*Stored data*.
------------

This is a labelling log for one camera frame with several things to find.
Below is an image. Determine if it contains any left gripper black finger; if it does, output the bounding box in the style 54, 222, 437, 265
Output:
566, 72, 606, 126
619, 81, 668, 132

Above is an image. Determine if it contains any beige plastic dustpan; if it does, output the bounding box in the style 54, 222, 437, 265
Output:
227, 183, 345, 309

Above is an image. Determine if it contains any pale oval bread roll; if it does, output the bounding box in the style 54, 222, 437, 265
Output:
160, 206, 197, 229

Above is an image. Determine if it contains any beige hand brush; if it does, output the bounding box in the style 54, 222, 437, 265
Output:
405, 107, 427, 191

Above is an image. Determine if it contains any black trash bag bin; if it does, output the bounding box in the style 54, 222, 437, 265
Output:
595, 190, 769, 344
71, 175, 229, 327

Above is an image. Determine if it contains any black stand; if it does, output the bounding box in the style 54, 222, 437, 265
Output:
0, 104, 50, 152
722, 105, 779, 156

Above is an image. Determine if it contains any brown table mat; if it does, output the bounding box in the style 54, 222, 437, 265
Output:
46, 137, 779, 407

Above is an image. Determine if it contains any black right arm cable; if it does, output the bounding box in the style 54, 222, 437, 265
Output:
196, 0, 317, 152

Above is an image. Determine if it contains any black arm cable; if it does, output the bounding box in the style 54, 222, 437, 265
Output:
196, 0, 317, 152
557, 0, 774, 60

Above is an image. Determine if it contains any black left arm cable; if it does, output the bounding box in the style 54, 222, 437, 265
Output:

------------

*How to complete this task*. Restate the records in full, keeping every word as it is.

*Solution to this task*.
This is a labelling log for one camera frame with several things to find.
Below is an image. Determine if it contains any left gripper black finger; if it does, output the bounding box in the style 54, 222, 437, 265
Output:
566, 72, 606, 126
619, 81, 668, 132

Above is an image. Determine if it contains any beige plastic dustpan; if it does, output the bounding box in the style 54, 222, 437, 265
Output:
227, 183, 345, 309

Above is an image. Determine if it contains any pale oval bread roll; if it does, output the bounding box in the style 54, 222, 437, 265
Output:
160, 206, 197, 229

Above is an image. Determine if it contains any beige hand brush; if it does, output the bounding box in the style 54, 222, 437, 265
Output:
405, 107, 427, 191

Above is an image. Determine if it contains any black trash bag bin; if it does, output the bounding box in the style 54, 222, 437, 265
Output:
595, 190, 769, 344
71, 175, 229, 327

Above is an image. Determine if it contains any black stand; if it does, output the bounding box in the style 54, 222, 437, 265
Output:
0, 104, 50, 152
722, 105, 779, 156

Above is an image. Determine if it contains any brown table mat; if it does, output the bounding box in the style 54, 222, 437, 265
Output:
46, 137, 779, 407

Above is an image. Determine if it contains any black right arm cable; if it does, output the bounding box in the style 54, 222, 437, 265
Output:
196, 0, 317, 152

Above is an image. Determine if it contains any black arm cable; if it does, output the bounding box in the style 54, 222, 437, 265
Output:
196, 0, 317, 152
557, 0, 774, 60

Above is an image. Determine if it contains any black left arm cable; if it does, output the bounding box in the style 54, 222, 437, 265
Output:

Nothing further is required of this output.